EXERCISE DIRECTIONS » When you reach the line with "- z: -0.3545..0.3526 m" in the listing below, transcribe it and each line after it up to and including the line with "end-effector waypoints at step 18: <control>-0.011", exactly and with nothing else.

DATA LISTING »
++++++++++++++++++++
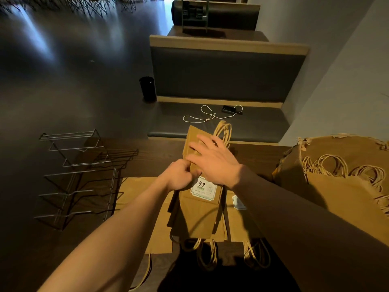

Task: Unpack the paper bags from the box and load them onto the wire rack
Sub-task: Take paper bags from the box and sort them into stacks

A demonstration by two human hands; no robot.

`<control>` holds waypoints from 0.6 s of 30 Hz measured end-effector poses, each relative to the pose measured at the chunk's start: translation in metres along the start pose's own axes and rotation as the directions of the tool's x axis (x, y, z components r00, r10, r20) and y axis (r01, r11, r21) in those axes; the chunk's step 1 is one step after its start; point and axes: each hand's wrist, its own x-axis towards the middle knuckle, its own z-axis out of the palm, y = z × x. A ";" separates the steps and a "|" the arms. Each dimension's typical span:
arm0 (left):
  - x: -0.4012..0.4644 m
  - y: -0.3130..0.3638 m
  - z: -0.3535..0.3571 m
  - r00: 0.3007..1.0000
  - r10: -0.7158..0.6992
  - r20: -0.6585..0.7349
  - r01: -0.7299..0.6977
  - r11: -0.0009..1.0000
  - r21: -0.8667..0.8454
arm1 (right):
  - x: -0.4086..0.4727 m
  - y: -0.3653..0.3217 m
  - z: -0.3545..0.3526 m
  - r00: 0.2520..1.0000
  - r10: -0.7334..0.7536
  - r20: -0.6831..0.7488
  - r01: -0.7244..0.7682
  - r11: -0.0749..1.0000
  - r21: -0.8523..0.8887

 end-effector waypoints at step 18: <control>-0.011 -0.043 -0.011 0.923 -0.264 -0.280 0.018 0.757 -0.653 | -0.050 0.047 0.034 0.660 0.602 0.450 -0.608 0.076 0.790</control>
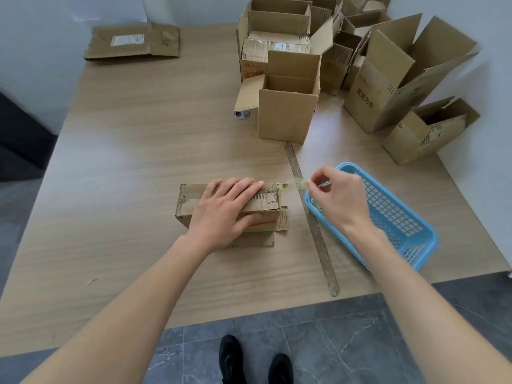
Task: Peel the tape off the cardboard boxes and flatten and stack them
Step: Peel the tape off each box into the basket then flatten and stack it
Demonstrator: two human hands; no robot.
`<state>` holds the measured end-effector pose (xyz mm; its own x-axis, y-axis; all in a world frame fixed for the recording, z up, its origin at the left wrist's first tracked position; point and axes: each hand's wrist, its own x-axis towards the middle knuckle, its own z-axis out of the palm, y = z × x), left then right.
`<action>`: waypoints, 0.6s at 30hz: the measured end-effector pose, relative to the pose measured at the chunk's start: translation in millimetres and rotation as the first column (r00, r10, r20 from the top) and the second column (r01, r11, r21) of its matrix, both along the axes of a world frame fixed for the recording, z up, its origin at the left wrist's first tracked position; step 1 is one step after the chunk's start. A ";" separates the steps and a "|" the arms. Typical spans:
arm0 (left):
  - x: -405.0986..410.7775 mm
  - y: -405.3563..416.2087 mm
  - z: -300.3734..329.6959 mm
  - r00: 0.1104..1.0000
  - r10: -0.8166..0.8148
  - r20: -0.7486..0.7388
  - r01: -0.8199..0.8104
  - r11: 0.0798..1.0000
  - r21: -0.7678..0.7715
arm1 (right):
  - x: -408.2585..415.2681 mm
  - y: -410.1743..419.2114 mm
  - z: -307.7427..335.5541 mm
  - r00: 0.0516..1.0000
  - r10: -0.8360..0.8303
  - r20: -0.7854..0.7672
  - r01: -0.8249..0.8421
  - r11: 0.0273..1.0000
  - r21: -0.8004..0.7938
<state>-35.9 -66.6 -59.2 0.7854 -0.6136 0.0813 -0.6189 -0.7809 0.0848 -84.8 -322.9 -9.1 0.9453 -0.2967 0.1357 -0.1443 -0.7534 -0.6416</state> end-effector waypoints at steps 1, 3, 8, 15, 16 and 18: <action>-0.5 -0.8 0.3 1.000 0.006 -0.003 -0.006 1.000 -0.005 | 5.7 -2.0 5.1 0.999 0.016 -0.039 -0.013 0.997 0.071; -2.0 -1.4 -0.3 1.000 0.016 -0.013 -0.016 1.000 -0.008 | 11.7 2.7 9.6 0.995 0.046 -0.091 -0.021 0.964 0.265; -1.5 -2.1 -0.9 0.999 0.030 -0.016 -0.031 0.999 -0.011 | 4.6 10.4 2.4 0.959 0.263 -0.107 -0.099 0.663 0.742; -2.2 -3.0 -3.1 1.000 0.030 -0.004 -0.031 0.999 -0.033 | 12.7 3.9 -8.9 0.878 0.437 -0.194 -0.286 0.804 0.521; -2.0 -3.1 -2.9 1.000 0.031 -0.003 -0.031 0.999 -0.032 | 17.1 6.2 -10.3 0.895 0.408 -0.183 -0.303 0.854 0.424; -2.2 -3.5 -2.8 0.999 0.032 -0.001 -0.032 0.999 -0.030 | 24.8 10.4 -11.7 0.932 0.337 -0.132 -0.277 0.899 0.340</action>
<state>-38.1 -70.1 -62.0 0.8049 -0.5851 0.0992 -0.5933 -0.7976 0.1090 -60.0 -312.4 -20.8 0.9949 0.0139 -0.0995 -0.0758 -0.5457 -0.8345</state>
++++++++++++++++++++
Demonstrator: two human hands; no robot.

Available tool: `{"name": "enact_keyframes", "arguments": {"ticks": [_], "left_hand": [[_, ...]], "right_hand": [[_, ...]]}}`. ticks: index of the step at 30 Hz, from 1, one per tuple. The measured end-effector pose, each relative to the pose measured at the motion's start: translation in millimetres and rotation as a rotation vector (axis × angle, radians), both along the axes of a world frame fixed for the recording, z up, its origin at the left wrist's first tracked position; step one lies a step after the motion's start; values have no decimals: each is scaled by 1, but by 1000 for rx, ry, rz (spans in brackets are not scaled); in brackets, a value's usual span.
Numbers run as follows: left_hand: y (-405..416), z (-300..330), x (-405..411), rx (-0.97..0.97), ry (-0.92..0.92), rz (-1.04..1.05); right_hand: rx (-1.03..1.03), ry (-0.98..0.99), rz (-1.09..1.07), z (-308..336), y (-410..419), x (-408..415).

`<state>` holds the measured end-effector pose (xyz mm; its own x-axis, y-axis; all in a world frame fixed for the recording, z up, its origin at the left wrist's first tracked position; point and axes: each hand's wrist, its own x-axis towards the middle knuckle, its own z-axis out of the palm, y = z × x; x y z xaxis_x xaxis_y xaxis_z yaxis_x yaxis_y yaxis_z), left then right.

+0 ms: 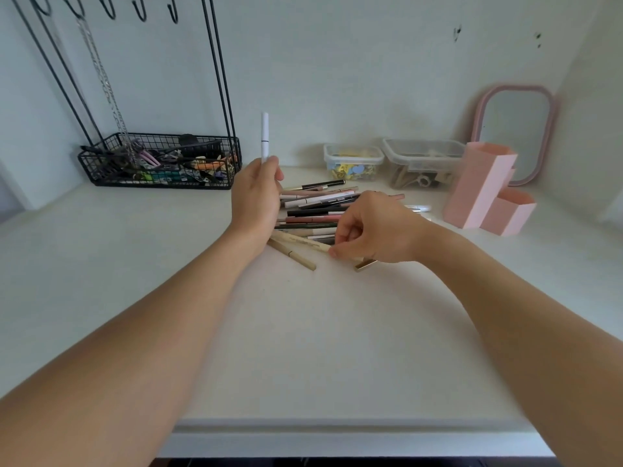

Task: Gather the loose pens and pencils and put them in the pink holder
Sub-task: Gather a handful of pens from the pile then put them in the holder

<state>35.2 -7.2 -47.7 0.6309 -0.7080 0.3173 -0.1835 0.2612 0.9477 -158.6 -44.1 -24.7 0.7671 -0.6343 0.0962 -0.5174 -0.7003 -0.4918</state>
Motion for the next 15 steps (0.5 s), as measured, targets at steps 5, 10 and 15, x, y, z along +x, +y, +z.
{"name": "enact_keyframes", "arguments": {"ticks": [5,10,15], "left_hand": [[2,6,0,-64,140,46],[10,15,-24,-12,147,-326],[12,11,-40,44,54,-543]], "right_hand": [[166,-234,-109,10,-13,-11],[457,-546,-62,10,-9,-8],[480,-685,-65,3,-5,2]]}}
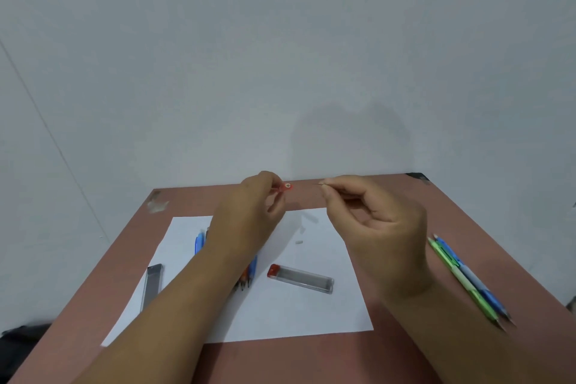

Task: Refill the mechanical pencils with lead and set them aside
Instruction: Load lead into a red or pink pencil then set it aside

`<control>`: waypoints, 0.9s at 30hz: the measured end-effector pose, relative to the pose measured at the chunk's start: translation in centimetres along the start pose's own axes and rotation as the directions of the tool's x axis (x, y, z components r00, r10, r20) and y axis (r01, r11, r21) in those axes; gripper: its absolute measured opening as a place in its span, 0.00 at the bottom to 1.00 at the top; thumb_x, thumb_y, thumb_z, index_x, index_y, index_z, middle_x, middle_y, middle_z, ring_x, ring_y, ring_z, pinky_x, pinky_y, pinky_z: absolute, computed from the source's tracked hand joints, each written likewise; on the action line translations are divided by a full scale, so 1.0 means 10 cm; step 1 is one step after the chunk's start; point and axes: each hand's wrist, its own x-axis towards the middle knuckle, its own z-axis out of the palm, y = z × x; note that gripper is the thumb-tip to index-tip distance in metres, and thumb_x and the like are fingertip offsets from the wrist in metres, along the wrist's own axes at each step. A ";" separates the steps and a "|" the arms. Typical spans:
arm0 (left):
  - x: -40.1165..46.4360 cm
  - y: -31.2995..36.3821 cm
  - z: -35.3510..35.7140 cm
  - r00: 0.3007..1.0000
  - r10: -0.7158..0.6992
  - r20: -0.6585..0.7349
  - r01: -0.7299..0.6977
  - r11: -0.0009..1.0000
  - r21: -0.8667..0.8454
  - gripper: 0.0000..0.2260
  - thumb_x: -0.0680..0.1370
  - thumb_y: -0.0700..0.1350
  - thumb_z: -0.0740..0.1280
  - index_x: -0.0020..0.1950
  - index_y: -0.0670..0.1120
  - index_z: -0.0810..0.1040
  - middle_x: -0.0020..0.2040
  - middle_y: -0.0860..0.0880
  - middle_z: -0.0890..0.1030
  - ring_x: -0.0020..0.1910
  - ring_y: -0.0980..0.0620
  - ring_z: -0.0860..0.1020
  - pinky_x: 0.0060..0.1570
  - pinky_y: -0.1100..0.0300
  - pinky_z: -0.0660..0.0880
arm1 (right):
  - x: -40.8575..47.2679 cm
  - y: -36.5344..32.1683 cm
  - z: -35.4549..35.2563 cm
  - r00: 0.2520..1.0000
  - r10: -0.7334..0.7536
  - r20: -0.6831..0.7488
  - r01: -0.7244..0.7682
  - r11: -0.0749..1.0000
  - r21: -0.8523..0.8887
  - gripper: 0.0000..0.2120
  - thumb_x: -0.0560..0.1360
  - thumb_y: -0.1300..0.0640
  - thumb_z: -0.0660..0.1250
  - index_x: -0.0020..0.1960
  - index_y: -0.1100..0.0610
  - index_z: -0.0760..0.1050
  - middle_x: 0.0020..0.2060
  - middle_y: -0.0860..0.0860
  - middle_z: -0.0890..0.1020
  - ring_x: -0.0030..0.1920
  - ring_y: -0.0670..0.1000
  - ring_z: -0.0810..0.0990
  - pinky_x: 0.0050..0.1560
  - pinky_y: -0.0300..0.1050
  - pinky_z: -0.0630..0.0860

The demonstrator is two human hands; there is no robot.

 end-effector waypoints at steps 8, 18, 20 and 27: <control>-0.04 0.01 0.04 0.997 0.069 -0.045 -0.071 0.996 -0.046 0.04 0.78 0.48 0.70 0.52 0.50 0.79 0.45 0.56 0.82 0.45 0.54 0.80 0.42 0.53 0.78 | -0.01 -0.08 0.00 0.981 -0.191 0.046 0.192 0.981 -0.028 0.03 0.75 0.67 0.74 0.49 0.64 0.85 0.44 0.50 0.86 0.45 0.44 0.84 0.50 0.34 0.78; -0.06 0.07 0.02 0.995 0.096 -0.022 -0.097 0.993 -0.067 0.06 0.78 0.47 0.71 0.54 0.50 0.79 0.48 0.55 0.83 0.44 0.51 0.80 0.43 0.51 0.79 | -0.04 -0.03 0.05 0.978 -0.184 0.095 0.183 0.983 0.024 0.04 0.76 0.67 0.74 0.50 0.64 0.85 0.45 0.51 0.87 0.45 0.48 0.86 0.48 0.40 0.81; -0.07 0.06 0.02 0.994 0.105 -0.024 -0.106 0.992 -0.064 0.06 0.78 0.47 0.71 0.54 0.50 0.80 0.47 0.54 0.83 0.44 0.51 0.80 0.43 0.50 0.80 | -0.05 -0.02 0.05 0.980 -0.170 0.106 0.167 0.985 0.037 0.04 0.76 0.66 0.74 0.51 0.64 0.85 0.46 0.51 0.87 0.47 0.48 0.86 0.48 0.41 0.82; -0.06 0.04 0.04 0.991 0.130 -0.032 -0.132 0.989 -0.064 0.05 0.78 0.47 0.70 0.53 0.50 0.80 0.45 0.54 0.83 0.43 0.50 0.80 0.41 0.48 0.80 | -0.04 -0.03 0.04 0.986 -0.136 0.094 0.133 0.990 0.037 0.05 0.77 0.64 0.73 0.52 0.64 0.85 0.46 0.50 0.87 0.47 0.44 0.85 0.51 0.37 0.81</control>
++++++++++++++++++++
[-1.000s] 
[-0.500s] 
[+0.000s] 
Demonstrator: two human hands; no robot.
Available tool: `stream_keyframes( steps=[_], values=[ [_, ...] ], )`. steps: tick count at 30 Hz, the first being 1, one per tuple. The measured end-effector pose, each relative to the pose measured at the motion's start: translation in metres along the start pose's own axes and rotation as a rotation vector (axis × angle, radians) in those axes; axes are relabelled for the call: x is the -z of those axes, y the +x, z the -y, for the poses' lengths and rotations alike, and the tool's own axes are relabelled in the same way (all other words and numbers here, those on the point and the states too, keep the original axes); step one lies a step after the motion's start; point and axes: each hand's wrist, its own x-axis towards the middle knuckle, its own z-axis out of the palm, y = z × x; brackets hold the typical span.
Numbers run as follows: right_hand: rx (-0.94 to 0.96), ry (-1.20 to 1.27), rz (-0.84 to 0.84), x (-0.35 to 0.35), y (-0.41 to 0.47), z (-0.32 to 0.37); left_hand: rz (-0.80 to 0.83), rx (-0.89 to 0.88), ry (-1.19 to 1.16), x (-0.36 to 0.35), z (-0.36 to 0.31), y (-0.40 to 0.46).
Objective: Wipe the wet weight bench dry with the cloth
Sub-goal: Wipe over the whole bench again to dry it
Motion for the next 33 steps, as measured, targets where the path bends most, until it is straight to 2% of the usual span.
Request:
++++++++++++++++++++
OUTPUT »
  - z: -0.3545..0.3526 m
  - r00: 0.2520..1.0000
  - r10: -0.7334..0.7536
  - r20: -0.6831..0.7488
  - r01: -0.7244..0.7682
  - r11: -0.0749..1.0000
  - r21: -0.8523..0.8887

 end-effector waypoints at step 18: <control>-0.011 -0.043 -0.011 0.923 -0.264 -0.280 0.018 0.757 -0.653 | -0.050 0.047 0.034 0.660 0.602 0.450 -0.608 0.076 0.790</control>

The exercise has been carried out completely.